▶ [ABOUT THIS EXERCISE] Output, word for word, every line from the start of the listing down to and including the line that contains "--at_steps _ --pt"; include nothing else.

▶ [STORED DATA]
=== Begin Enclosure ===
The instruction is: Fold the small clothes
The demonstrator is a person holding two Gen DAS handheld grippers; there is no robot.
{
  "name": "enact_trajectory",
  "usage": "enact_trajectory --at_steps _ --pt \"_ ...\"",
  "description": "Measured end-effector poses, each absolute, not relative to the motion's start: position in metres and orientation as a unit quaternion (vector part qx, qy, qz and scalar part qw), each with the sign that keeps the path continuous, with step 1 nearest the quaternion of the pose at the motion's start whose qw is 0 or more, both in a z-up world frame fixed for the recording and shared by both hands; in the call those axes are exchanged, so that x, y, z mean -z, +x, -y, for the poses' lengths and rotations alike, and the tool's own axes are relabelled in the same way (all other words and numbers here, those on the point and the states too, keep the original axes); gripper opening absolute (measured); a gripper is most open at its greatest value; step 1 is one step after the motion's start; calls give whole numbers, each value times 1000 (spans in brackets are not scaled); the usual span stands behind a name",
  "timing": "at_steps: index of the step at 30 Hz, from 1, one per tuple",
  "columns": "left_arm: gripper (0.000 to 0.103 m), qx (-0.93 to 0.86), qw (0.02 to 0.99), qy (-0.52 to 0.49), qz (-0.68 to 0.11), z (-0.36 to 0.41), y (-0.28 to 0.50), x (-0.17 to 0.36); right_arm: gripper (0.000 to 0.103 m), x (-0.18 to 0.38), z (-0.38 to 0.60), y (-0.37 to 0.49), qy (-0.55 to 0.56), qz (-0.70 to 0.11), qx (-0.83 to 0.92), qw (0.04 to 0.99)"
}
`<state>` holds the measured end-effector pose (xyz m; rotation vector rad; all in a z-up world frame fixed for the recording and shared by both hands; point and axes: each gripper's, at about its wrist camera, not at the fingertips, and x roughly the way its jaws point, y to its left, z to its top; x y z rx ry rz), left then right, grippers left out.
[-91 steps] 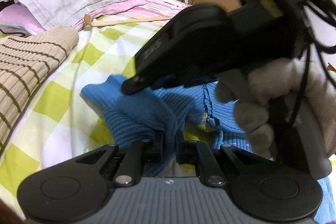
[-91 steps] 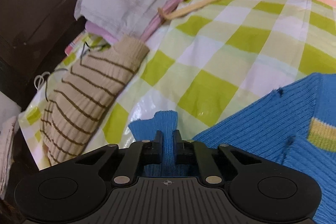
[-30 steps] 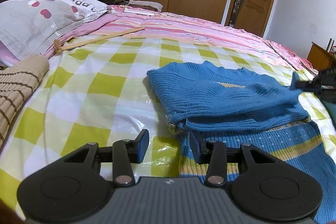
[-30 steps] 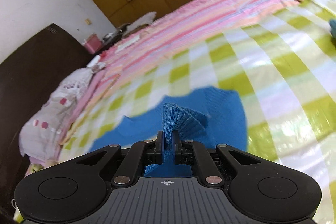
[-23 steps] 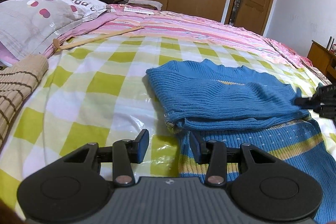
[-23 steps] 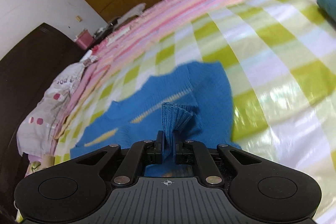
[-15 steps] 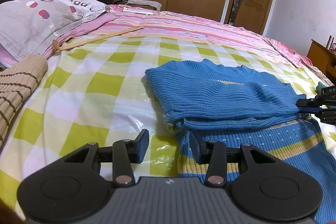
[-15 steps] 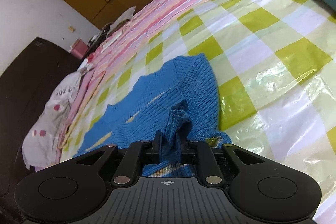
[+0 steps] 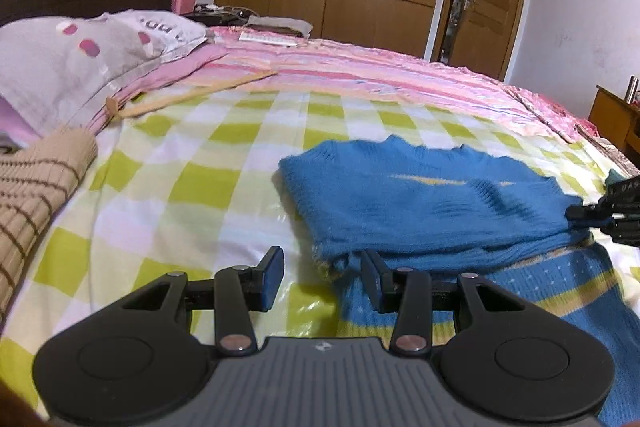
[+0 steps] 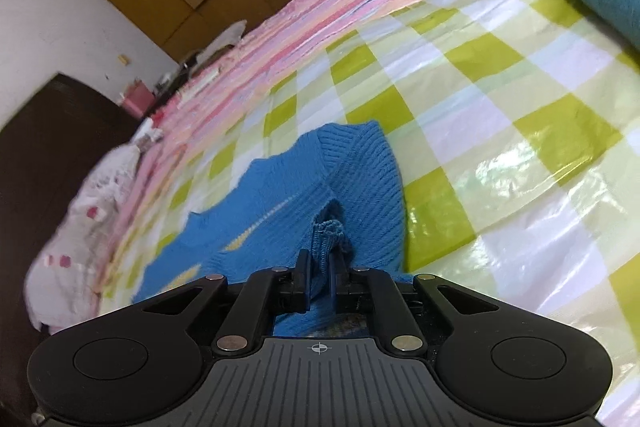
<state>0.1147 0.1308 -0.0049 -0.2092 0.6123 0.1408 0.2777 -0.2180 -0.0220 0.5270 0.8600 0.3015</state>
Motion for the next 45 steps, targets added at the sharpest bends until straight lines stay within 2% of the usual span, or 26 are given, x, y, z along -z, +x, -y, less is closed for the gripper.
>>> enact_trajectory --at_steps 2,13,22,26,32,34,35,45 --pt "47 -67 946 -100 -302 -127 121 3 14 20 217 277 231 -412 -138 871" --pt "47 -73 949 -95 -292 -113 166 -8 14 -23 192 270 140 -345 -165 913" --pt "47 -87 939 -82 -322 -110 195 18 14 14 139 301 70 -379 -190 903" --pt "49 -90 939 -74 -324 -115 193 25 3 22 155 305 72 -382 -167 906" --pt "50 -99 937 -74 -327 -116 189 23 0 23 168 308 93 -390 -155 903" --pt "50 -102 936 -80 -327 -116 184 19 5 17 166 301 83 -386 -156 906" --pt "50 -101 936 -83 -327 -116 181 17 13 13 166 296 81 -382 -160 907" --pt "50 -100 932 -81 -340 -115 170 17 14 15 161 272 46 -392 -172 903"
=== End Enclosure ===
▶ [FINAL ANSWER]
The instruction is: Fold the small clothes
The demonstrator is a person holding two Gen DAS handheld grippers; there is no robot.
{
  "name": "enact_trajectory",
  "usage": "enact_trajectory --at_steps _ --pt \"_ ...\"",

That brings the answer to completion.